[Stored dataset items]
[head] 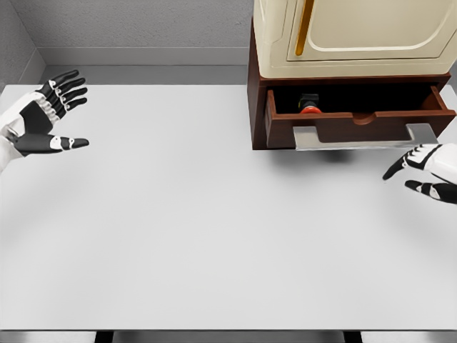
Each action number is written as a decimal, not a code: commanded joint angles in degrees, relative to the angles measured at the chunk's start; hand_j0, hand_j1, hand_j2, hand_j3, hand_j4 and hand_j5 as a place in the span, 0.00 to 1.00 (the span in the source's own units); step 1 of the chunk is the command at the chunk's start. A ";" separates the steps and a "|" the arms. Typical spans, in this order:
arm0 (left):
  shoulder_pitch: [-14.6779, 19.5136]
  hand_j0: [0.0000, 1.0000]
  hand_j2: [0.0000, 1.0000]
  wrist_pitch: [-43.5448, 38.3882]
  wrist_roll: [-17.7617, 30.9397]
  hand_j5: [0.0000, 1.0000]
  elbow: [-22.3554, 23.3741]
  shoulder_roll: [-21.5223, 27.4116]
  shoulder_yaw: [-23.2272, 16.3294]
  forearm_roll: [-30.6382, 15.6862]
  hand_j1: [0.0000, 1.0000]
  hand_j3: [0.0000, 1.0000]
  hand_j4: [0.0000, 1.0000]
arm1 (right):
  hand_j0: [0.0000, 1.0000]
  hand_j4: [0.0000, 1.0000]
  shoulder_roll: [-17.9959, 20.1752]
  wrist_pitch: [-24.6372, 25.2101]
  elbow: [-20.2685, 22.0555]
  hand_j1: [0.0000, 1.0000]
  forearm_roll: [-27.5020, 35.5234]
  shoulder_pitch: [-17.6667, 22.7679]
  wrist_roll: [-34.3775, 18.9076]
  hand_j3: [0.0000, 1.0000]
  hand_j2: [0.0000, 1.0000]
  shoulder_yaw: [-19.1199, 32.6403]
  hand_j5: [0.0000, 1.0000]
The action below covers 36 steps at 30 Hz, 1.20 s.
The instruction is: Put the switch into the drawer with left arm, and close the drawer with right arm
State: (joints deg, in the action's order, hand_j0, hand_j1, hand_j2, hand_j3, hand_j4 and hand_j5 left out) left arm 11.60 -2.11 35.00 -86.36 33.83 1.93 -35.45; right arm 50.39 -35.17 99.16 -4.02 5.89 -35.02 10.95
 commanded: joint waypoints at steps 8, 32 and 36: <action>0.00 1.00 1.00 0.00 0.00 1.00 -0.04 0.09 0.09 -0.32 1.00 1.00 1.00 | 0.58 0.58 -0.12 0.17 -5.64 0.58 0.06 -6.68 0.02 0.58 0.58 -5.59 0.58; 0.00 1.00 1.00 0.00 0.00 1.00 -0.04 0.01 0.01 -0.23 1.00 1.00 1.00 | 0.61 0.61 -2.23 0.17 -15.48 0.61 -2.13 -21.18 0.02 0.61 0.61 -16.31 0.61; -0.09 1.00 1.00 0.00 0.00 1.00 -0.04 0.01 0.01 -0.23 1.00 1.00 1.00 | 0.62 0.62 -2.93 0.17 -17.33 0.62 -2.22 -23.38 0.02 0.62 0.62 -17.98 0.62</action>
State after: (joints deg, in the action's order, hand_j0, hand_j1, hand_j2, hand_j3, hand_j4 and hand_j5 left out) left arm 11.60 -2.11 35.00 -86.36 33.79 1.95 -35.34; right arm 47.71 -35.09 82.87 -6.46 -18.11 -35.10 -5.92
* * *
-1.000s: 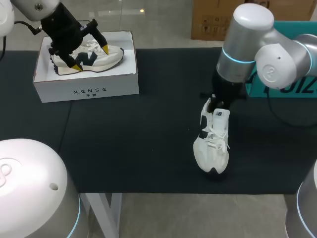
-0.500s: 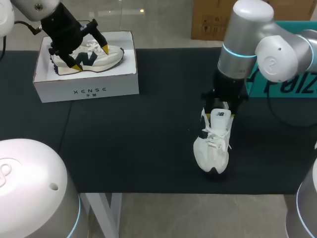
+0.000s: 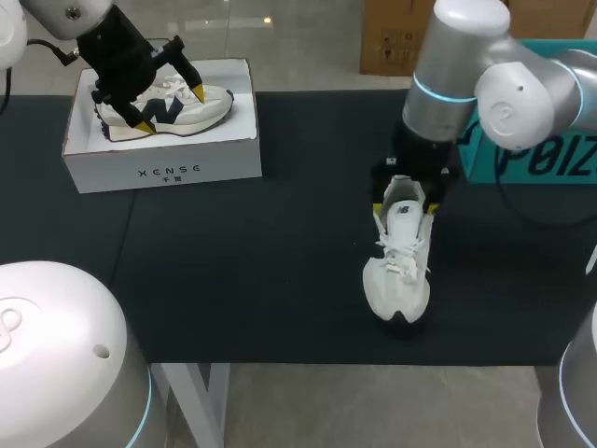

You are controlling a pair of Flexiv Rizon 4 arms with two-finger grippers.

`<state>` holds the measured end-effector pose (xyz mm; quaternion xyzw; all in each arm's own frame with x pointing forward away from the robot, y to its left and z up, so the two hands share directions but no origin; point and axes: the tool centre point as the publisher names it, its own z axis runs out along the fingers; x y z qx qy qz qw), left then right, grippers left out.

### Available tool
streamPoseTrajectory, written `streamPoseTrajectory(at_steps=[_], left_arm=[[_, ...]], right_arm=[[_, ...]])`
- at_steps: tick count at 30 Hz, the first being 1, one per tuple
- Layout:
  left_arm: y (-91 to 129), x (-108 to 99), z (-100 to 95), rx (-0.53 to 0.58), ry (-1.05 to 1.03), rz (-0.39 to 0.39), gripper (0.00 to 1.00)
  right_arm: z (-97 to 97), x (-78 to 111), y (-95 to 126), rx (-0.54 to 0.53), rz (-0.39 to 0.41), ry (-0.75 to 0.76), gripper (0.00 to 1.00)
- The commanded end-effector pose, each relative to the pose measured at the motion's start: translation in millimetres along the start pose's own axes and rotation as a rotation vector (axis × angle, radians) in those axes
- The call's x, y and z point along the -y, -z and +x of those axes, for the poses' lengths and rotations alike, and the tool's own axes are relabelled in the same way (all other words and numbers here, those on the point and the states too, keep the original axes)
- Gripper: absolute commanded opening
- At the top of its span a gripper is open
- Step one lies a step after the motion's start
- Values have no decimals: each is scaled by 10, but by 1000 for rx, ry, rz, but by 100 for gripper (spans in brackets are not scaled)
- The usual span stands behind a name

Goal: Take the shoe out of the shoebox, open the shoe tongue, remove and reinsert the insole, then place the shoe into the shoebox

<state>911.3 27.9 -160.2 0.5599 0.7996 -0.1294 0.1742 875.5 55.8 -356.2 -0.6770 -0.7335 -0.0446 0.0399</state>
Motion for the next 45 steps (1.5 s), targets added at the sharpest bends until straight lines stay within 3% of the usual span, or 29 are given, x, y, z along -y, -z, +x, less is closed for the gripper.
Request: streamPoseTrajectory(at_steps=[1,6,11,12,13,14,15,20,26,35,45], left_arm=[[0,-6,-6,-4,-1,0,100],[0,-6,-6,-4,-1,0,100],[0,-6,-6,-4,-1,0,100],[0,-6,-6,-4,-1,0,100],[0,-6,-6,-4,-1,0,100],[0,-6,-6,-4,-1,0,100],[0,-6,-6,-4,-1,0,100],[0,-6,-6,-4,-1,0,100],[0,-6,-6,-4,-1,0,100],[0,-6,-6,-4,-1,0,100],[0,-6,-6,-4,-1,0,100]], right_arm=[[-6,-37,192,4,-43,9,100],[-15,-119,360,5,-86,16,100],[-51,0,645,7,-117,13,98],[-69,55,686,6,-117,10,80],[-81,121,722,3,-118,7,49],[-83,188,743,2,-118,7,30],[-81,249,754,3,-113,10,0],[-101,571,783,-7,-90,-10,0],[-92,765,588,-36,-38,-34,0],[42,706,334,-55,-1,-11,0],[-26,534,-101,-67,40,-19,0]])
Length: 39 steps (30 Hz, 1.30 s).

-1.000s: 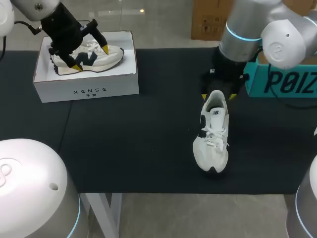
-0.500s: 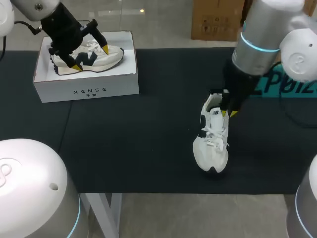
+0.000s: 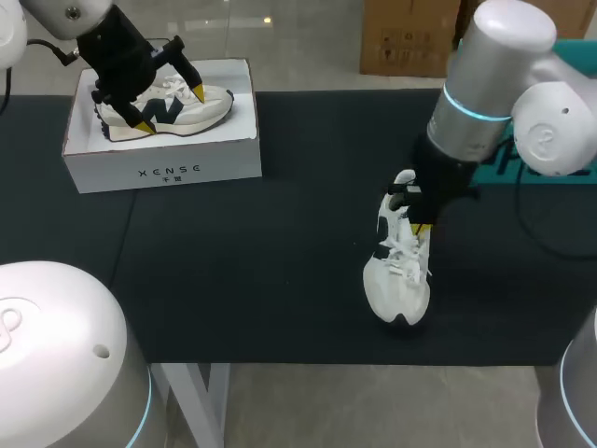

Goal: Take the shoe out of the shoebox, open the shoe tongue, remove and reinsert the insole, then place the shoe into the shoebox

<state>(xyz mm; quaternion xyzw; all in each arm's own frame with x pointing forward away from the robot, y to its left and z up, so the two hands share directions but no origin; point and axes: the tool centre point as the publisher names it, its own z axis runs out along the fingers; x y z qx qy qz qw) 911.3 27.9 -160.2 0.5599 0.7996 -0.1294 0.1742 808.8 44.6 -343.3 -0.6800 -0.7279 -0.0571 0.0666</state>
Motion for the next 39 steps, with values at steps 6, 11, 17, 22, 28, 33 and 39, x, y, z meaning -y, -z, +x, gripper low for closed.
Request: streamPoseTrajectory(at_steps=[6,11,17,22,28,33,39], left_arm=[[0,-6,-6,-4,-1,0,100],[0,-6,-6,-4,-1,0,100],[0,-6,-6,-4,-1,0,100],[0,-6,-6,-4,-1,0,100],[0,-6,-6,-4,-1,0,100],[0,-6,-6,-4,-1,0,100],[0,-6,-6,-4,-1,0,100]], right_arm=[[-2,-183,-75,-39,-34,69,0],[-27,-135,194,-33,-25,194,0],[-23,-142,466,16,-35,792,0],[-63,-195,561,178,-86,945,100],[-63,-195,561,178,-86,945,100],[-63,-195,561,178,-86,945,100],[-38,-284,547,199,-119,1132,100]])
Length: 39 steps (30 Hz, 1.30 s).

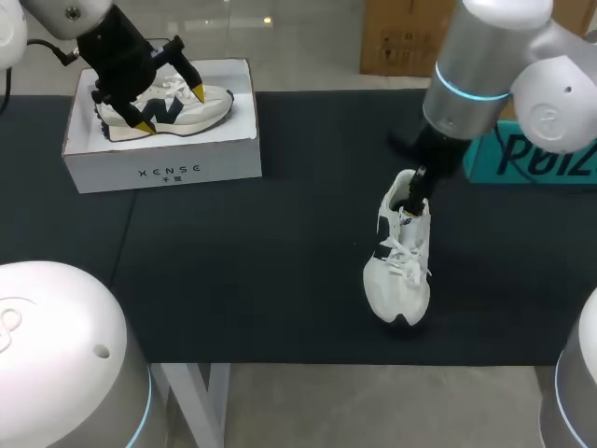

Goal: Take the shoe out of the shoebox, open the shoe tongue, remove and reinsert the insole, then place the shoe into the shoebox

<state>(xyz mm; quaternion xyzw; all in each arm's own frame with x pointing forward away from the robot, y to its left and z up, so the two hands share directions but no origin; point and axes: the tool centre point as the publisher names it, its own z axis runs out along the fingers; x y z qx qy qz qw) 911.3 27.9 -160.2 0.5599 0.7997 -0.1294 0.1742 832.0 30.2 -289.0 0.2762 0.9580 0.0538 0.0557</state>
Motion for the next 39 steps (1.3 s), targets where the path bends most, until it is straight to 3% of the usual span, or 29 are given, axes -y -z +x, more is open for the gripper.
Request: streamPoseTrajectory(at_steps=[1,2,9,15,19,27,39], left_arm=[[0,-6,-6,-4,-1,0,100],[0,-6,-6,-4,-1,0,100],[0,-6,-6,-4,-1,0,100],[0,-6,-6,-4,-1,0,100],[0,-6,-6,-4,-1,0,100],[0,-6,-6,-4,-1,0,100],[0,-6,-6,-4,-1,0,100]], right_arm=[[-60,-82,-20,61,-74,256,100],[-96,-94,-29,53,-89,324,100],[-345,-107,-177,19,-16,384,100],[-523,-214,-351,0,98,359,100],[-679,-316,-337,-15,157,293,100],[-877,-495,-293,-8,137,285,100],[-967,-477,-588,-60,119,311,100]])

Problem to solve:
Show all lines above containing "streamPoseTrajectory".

Exercise solution:
streamPoseTrajectory, written `streamPoseTrajectory(at_steps=[_], left_arm=[[_, ...]], right_arm=[[_, ...]])`
Request: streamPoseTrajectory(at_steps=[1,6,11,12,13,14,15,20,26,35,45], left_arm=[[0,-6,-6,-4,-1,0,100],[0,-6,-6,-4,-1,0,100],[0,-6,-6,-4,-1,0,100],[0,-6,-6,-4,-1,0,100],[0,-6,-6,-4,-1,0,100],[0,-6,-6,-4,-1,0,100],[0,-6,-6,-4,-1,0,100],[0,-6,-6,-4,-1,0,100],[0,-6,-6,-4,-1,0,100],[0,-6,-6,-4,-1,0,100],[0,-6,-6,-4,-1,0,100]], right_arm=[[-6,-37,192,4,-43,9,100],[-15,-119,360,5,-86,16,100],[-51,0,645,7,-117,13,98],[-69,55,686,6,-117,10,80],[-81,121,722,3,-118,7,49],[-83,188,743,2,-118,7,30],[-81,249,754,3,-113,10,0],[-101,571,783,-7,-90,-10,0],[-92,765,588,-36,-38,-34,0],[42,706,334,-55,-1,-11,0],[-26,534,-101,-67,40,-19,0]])
Request: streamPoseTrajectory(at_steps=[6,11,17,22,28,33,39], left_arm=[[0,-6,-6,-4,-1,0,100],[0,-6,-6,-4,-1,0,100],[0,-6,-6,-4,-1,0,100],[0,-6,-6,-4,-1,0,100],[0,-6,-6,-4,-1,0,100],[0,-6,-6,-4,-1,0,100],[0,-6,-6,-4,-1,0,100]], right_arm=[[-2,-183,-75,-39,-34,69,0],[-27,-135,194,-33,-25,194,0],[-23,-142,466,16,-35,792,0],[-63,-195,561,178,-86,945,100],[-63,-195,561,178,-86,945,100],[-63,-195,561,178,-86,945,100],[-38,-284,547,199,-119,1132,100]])
Request: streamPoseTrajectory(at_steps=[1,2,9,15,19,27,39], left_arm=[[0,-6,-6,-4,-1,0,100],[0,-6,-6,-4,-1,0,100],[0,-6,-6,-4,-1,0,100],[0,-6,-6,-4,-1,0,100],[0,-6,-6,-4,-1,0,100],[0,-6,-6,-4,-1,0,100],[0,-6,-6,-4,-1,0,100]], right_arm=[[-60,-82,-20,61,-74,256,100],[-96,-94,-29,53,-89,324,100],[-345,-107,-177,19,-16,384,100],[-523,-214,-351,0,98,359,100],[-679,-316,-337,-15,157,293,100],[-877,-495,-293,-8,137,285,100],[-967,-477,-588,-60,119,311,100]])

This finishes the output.